Retail bank branch closure is a growing trend in several countries as a cost cutting method. The thinking behind this is logical: branch banking is expensive so it makes sense to drive customers to channels such as online and mobile which still provide a wide range of services but are cheaper for the bank to operate. But will this increasing shift towards self-service banking kill off customer relationships?
ANZ’s CTO thinks so. At a recent conference, Patrick Maes spoke about how neglecting face-to-face banking reduces banks’ chances of building meaningful relationships with their customers. And he has a point. While self-service banking channels have experienced significant growth in recent years, customers are becoming increasingly fickle and events such as the financial crisis have meant that more are willing to take their money elsewhere. Statistics show that in the UK for example, 14 million banking customers are willing to jump ship when the seven-day account switching rules, recommended by the Vickers report, take effect in September.
Customers also prefer to meet with bank staff in the branch to discuss complicated or sensitive issues such as mortgage or loan applications. It’s difficult to foresee a time when customers would opt out of meeting with the bank manager to talk through their options.

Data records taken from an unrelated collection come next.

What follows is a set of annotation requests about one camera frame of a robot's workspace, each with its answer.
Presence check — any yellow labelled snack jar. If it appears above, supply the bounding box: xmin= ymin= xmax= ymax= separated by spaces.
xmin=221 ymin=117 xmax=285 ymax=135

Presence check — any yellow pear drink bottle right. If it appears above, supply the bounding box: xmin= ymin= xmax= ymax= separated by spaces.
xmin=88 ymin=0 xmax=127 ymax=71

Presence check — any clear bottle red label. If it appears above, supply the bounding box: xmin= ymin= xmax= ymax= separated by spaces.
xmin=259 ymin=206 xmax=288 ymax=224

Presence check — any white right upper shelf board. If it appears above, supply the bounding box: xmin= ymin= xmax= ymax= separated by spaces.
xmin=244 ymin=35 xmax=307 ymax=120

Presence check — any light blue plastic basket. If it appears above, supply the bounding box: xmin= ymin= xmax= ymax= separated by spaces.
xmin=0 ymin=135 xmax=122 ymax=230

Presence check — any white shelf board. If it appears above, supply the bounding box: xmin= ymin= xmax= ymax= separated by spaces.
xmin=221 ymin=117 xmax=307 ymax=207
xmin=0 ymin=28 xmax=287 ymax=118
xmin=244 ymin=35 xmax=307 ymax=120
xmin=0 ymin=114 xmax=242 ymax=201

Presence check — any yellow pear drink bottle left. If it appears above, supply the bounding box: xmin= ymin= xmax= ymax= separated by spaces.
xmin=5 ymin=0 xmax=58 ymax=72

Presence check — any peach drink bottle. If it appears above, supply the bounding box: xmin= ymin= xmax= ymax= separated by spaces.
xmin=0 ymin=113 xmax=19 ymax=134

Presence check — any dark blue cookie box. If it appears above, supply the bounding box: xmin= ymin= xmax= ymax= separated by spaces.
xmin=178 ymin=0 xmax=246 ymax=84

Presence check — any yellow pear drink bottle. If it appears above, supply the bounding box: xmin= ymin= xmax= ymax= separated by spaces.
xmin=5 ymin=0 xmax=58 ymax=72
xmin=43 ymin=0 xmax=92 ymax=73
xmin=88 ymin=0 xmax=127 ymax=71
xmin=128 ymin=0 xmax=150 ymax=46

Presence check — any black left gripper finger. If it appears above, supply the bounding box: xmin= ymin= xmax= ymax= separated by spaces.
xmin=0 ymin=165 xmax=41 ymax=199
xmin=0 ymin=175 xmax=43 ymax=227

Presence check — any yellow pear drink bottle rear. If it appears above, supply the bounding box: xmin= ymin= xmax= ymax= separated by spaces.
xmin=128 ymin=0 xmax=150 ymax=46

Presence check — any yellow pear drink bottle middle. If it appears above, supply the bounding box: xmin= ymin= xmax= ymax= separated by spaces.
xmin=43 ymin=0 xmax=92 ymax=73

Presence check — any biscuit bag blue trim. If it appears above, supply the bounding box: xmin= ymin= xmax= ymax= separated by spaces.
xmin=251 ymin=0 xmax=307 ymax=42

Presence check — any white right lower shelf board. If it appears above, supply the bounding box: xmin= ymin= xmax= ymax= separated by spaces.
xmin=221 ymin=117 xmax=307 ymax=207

What’s important is that banks are able to strike the delicate balance between putting in face time with the customer, while encouraging them to use cheaper self-service channels when appropriate. Rewarding the customer for its relationship with the bank and using rewards and offers to cross-sell services is also key to building a meaningful bond and boosting loyalty.

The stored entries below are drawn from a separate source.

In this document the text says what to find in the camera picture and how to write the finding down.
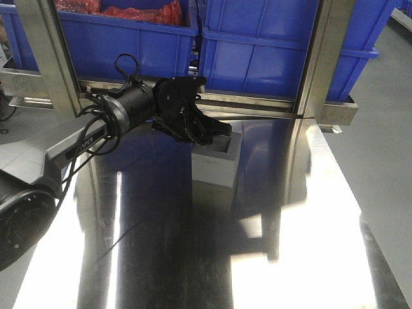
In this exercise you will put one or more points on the gray hollow base block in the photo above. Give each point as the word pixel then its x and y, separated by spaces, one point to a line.
pixel 217 163

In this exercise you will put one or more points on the blue plastic bin on table shelf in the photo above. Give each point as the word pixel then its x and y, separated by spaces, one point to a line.
pixel 260 47

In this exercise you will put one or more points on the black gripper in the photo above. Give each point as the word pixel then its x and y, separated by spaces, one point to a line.
pixel 178 116

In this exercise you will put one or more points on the black and gray arm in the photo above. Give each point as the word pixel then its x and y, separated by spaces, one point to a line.
pixel 32 184

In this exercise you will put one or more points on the stainless steel table frame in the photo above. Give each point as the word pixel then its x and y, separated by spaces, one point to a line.
pixel 56 85

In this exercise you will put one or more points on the blue bin with red contents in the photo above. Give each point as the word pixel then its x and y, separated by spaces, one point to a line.
pixel 95 41

Oscar Sanderson, senior marketing consultant, Welcome Real-time
There are numerous implicit and explicit assumptions made in the post, including:
1) Bank Branches are being closed because they expensive
Bank Branches are being closed because they are an ineffective sales & service channel. This has been highlighted by the wide acceptance of online banking and the growth of mobile as it relates to banking. It is not unusual for business managers to rationalize their investments across channels, and indeed, the vast majority of Bank Branches not only fail to show a positive ROI, but they generate deep operating losses for Banks. As stated before, customers are abandoning the brick&mortar channel, thus the constituency interested in retaining status quo is limited to
– bank staff who need a place to sit,
– property owners who collect rent,
– branch consultants who are desperately trying to sell buggy whips in the age of rocket ships, and
– a handful of Bank executives who still believe that customers who have left the branch will for some unknown reason decide to come back to engage in revenue generating activities.
2) The shift towards self-service banking kill off customer relationships
This presumes two things: 1) Banks have a meaningful relationship with their customers, and 2) Bank:Customer relationship is only possible via direct, face to face interaction.

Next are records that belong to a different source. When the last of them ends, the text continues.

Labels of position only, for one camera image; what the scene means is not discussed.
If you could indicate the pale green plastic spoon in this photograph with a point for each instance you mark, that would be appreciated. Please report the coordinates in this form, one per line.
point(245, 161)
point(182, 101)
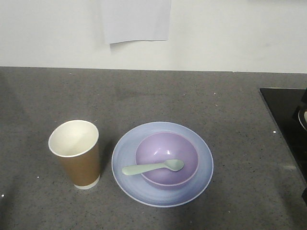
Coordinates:
point(172, 164)

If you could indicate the white paper on wall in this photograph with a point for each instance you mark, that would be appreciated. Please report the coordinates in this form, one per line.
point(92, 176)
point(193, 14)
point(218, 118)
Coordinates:
point(135, 20)

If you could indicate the purple plastic bowl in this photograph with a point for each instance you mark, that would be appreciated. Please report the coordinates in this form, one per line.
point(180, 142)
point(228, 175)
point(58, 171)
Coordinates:
point(162, 146)

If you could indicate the light blue plastic plate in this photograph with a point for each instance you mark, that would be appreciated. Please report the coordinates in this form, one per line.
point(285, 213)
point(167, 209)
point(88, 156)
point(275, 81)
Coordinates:
point(146, 193)

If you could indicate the black gas stove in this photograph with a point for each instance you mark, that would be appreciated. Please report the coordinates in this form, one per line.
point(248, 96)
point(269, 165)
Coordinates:
point(289, 108)

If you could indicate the brown paper cup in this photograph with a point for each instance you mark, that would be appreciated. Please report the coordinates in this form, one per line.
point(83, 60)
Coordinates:
point(75, 144)

The reality is that most Banks are fooling themselves in believing that they have earned anything resembling a trusted advisor relationship with the vast majority of their customer base. No doubt there may be a handful of exceptions, but in general, Banks are viewed as a Utility, and the fees they charge for services are paid begrudgingly. Very few Banks, if any, have delivered a clear differentiating value proposition to their customer base, and very few have been able to convince their customers of a win:win Bank:Customer relationship. The fact that so many Bank customers are projected to switch Banks as soon as they can (as the author points out) is a testament to the fact that Customers have little or no loyalty to their Banks, and that Banks have, at best, a weak relationship with their Customers.
I continue to be amazed that some Bankers still believe that the only way to communicate with customers is face to face. The reality is that many businesses have been utilizing tools including the telephone, email, chat, and video conferencing to engage with customers when, where, and how the customer prefers. There is nothing unique about Banking that precludes the use of these technologies to support relationship building and value creation for customers (other than, of course, some Bankers’ insistence that customers have to visit the local branch).
3) Customers prefer to meet with bank staff in the branch to discuss complicated or sensitive issues such as mortgage or loan applications. It’s difficult to foresee a time when customers would opt out of meeting with the bank manager to talk through their options.
This statement presumes that 1) mortgages and loan applications are “complicated”, and 2) Bank staff are qualified to advice customers on “complicated products”, and 3) the only way to engage customers is via a face to face interaction (addressed in response to #2 above).
“Complicated” is a relative term. Certainly in the USA, many people apply and process their loans – mortgages, home equity, auto loans, etc. – without ever stepping foot into a Bank Branch. This is a trend that will certainly continue to grow as competition for loans increases from banks and non-bank entities. On a related note, it is far from truth that many Bank Staff understand loan products better than consumers who are actively seeking mortgages / auto loans / etc..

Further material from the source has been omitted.